It is clearly his worst film. It always threatens to break into a frenzied dance of the Id, like his best pictures, but never quite does. The acting is generally poor, the dubbing atrocious; the ideas seem to cancel each other out in an aimless mess. Fellini's style is more restrained than usual, with a greater, seemingly restricted, emphasis on content composition and montage. It is clearly the work of a jaded Maestro.
And yet it contains more life, wit and magic than most films this year, and, needless to say, it is less silly than Titanic. The story (a group of mourners carrying the body of a celebrated opera singer on a huge liner as World War I breaks out) is open to many allegorical interpretations (ship as nation, empire, class, art, life etc.), none of which quite fit. There is much play on images of moon (Claire de lune tinkles throughout), tides and sunsets - possibly as motifs of decline, but also of the ever-continuing circle that is its opposite, life?

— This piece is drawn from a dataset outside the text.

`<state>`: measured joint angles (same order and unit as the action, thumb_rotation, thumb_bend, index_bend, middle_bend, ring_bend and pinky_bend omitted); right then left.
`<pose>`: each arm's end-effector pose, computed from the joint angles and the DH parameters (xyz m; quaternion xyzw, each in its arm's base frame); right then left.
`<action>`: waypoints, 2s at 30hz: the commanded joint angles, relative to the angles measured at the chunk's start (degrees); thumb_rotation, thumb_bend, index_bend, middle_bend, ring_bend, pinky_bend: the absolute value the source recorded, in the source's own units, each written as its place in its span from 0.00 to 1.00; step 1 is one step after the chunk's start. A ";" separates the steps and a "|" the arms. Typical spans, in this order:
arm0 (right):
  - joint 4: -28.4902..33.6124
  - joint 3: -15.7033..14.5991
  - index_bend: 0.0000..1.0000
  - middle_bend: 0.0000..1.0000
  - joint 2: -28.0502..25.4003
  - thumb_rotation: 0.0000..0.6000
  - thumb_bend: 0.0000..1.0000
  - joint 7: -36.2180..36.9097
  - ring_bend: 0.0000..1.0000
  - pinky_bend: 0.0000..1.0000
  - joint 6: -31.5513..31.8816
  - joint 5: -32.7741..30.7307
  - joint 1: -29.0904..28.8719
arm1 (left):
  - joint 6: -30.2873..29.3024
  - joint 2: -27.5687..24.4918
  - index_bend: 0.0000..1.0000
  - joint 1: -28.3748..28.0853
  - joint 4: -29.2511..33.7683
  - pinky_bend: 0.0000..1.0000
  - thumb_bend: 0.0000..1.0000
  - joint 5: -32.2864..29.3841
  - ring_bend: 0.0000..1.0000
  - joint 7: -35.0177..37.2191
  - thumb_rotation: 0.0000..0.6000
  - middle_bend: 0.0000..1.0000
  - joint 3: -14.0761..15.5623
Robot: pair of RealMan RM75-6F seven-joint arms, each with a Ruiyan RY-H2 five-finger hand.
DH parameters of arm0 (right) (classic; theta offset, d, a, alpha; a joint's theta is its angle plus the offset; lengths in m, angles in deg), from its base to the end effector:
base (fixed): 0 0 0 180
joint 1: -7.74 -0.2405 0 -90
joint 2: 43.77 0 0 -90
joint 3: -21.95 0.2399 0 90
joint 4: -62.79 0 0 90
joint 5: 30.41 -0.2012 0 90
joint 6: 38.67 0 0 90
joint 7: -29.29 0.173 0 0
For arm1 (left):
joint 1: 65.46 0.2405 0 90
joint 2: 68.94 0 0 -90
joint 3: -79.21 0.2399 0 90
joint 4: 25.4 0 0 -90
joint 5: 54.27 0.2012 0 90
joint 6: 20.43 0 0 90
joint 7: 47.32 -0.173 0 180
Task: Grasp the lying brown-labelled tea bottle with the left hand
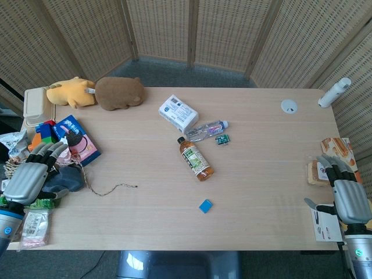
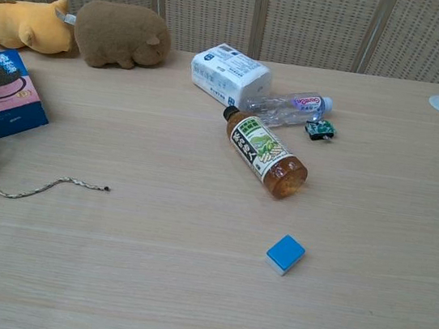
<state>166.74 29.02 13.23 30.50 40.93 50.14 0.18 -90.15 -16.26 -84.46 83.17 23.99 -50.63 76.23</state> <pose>-0.2630 -0.2318 0.1794 0.5687 -0.4299 0.4149 0.5654 -0.2284 0.2606 0.1561 -0.6610 -0.4211 -0.3636 0.5035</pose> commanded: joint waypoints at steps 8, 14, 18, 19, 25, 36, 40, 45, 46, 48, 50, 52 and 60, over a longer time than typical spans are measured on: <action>0.94 -0.16 0.00 0.00 0.15 1.00 0.02 -0.95 0.00 0.00 0.03 -0.08 -0.26 | 0.17 0.81 0.00 -0.19 -0.46 0.00 0.00 -0.16 0.00 -0.19 1.00 0.00 -0.50; 1.12 -0.40 0.00 0.00 -0.10 1.00 0.02 -0.51 0.00 0.00 0.82 0.23 0.21 | 0.10 0.36 0.00 -0.35 -0.38 0.00 0.00 0.49 0.00 -0.21 1.00 0.00 -0.81; 1.32 -0.54 0.00 0.00 -0.50 1.00 0.02 -0.32 0.00 0.00 1.60 0.35 0.73 | 0.51 0.62 0.00 -0.50 -0.74 0.00 0.00 1.01 0.00 0.37 1.00 0.00 -0.72; 1.43 -0.59 0.00 0.00 -0.67 1.00 0.02 -0.32 0.00 0.00 1.84 0.33 0.91 | 0.57 0.71 0.00 -0.49 -0.91 0.00 0.00 1.12 0.00 0.51 1.00 0.00 -0.67; 2.12 -0.61 0.00 0.00 -1.20 1.00 0.02 -0.77 0.00 0.00 2.05 0.07 1.12 | 1.12 1.27 0.00 -0.58 -1.83 0.00 0.00 1.35 0.00 1.10 1.00 0.00 -0.50; 2.22 -0.89 0.00 0.00 -1.38 1.00 0.01 -0.74 0.00 0.00 2.00 -0.53 1.47 | 5.64 4.15 0.00 -3.55 -3.30 0.00 0.00 2.77 0.00 -1.03 1.00 0.00 -0.08; 1.86 -1.17 0.00 0.00 -1.72 1.00 0.02 0.04 0.00 0.00 2.44 -0.66 2.11 | 7.59 5.62 0.00 -5.38 -3.86 0.00 0.00 2.80 0.00 -2.48 1.00 0.00 -0.52; 1.39 -1.49 0.00 0.00 -1.87 1.00 0.02 0.79 0.00 0.00 2.78 -0.65 2.69 | 10.60 7.81 0.00 -8.29 -5.04 0.00 0.00 2.91 0.00 -4.38 1.00 0.00 -1.24; 1.26 -1.55 0.00 0.00 -1.88 1.00 0.02 0.98 0.00 0.00 2.87 -0.62 2.82 | 11.31 8.52 0.00 -9.06 -5.47 0.00 0.00 2.84 0.00 -4.75 1.00 0.00 -1.50; 1.06 -1.61 0.00 0.00 -1.87 1.00 0.02 1.27 0.00 0.00 2.94 -0.59 2.96 | 12.37 9.80 0.00 -10.25 -6.30 0.00 0.00 2.74 0.00 -5.16 1.00 0.00 -1.90; 0.89 -1.70 0.00 0.00 -1.86 1.00 0.02 1.57 0.00 0.00 2.90 -0.49 3.04 | 13.64 11.60 0.00 -11.69 -7.63 0.00 0.00 2.51 0.00 -5.56 1.00 0.00 -2.39; 0.76 -1.76 0.00 0.00 -1.90 1.00 0.02 1.78 0.00 0.00 2.93 -0.31 3.10 | 15.10 13.43 0.00 -13.35 -9.13 0.00 0.00 2.24 0.00 -6.07 1.00 0.00 -2.95; 0.45 -1.65 0.00 0.00 -2.15 1.00 0.02 2.42 0.00 0.00 3.65 -0.79 3.80 | 21.41 22.38 0.00 -21.09 -16.86 0.00 0.00 0.53 0.00 -7.50 1.00 0.00 -5.81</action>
<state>167.21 27.35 11.07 32.87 44.54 49.44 3.91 -70.58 3.69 -103.43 68.62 25.27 -57.71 71.44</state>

The film's tone is ambivalent, nostalgic for an elegant age of art and beauty, yet coldly aware of its inhuman faults. This is epitomised by the trademark Fellini altar ego, a journalist/film narrator, who watches the mixture of tragedy and farce with an amused eye, yet desperately wants to belong, and share in its faded grandeur.
There are wonderful set-pieces, and graceful, Kubrickian camera movements. The narrative and characterisation is constantly splintered, mocking the desire of the passengers for order and rank. Imperial folly is angrily lampooned, culminating in a remarkable burlesque dogfight, stylised as a Verdi opera, yielding, in impotent terror, the Force of Destiny.
The classical music soundtrack initially seems bland and uninventive, but actually offers, once identified, a stunning, ironic commentary on the actions, pretensions, sadnesses and failures of the characters and the society they represent. The party scene with the Serbs is very moving - loaded with the mixture of anger and regret that constitute the film's heart.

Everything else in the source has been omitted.